### [DIRECTIONS]
All lines up to and including the one that contains "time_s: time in" are to be transcribed exactly, starting from the first line of the records.

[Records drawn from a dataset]
◆ ◆ ◆ ◆

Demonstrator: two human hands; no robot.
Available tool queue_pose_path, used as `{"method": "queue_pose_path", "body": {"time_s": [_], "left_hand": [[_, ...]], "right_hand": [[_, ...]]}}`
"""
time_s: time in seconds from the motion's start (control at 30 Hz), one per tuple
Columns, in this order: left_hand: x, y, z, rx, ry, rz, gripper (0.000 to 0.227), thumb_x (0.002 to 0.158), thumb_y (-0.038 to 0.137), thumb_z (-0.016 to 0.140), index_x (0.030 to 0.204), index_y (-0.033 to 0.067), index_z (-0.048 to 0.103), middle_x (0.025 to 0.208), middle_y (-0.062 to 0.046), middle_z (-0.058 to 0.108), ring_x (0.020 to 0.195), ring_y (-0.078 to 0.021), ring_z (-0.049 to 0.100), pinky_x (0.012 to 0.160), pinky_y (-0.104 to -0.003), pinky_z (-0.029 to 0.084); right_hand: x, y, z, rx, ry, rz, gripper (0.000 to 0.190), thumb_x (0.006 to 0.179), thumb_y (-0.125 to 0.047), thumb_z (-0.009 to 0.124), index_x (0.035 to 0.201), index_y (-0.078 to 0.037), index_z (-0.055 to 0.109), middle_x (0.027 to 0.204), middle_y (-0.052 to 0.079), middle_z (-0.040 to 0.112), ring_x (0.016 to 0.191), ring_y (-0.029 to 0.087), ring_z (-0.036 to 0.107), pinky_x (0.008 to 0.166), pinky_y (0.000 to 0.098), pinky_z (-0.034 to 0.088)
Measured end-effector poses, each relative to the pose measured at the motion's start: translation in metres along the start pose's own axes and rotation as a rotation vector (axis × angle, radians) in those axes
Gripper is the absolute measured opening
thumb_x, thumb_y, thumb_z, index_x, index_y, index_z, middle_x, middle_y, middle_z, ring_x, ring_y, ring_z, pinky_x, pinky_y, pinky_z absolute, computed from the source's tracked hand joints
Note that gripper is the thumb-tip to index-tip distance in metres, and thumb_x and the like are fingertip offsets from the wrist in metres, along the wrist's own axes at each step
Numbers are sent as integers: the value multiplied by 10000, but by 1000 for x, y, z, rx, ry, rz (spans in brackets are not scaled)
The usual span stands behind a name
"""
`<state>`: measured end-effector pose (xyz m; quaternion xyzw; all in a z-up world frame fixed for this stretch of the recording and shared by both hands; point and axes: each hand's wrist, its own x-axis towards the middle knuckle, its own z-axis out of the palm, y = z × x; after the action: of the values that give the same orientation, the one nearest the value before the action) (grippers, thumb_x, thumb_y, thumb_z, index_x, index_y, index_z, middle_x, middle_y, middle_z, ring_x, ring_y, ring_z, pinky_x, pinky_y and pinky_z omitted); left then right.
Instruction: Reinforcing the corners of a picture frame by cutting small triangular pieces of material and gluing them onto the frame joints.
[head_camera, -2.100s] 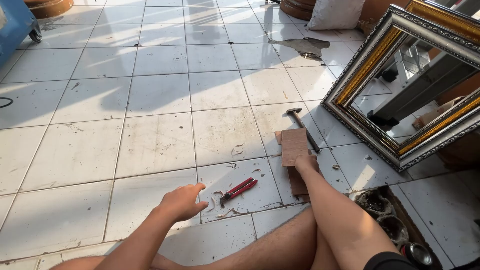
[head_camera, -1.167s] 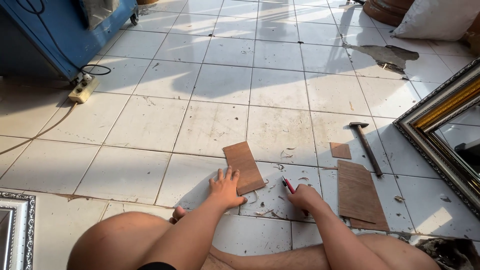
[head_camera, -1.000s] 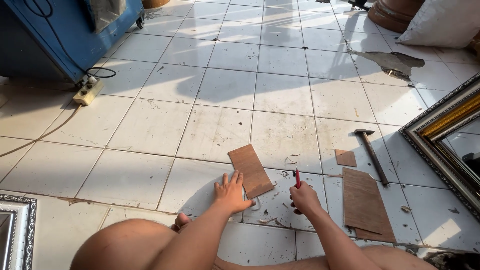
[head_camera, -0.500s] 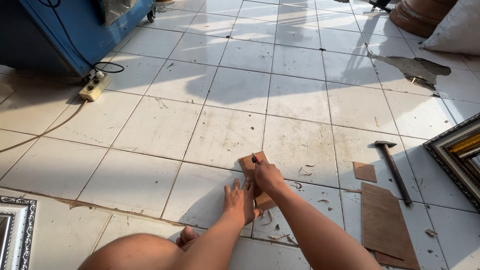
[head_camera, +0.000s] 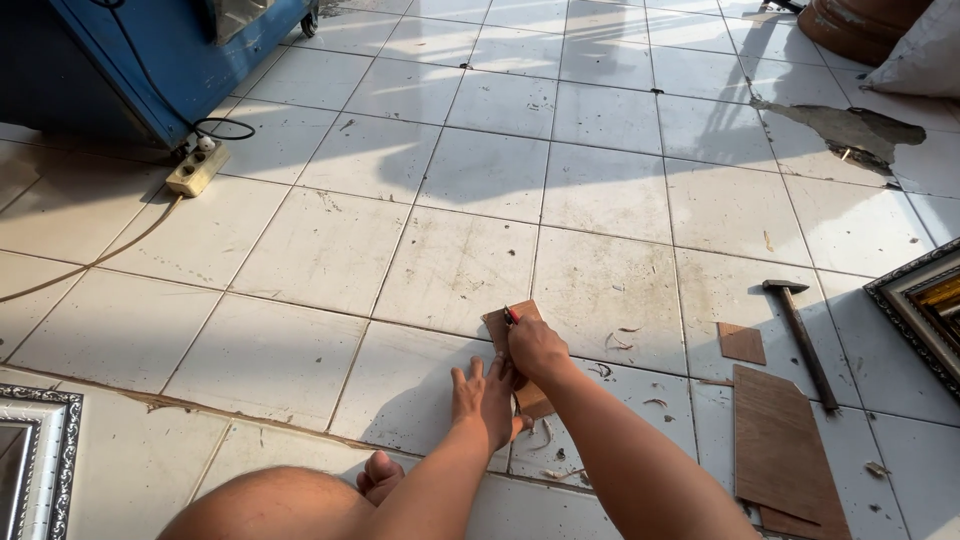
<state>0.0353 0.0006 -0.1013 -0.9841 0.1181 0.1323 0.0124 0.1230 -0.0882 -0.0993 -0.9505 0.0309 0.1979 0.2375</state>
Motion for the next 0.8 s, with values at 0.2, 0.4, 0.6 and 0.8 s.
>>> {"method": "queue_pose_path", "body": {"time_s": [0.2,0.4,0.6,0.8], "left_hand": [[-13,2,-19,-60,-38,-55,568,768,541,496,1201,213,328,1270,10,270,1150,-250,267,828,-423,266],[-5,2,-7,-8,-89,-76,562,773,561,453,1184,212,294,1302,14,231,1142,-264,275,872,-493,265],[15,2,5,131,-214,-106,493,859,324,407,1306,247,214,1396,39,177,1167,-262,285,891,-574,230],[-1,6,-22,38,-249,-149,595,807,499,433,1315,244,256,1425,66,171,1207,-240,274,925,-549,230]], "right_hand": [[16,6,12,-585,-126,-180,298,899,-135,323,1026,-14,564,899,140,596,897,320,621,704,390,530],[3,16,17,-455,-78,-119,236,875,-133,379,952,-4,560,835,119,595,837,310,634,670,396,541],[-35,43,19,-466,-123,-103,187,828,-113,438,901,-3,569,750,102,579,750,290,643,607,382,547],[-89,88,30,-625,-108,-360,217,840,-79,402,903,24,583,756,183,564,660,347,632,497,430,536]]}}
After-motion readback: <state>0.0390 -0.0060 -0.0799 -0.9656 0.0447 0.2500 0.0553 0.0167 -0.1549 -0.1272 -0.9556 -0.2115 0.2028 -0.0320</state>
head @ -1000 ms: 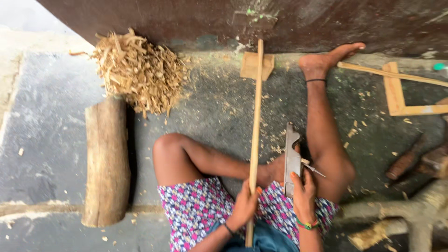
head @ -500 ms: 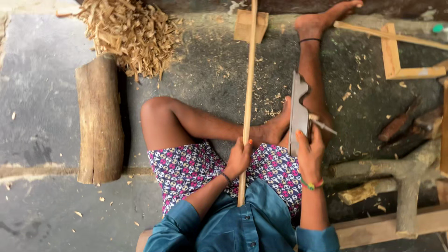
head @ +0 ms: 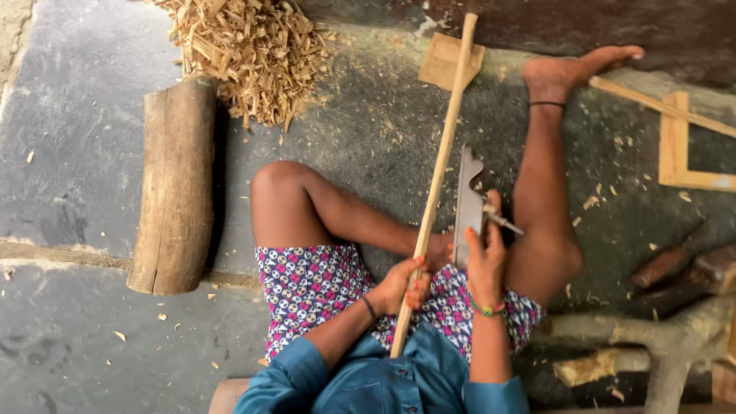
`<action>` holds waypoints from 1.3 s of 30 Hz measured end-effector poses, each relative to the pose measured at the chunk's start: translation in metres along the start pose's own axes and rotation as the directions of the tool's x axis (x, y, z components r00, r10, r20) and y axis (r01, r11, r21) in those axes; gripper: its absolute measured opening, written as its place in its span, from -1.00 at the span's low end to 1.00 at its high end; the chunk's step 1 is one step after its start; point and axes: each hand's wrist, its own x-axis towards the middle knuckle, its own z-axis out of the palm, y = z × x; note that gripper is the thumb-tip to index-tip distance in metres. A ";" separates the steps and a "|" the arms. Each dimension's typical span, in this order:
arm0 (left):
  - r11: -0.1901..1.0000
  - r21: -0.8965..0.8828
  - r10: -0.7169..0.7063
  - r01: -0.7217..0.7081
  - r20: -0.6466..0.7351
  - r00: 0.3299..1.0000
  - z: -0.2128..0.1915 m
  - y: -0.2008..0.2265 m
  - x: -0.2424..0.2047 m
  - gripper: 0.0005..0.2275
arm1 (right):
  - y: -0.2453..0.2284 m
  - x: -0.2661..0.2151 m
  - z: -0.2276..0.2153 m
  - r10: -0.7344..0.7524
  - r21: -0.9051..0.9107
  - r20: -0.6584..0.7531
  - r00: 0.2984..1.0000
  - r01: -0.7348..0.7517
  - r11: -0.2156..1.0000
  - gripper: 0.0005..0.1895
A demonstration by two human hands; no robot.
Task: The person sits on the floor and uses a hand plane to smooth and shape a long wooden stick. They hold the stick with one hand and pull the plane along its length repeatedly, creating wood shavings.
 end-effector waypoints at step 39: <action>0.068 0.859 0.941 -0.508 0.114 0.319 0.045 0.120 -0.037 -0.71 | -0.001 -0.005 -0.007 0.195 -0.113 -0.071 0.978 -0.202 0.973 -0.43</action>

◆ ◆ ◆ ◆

### [FINISHED TASK]
Demonstrator: two human hands; no robot.
Available tool queue_pose_path, used as `{"method": "queue_pose_path", "body": {"time_s": [_], "left_hand": [[_, ...]], "right_hand": [[_, ...]]}}`
"""
time_s: time in seconds from the motion's start (control at 30 Hz), one per tuple

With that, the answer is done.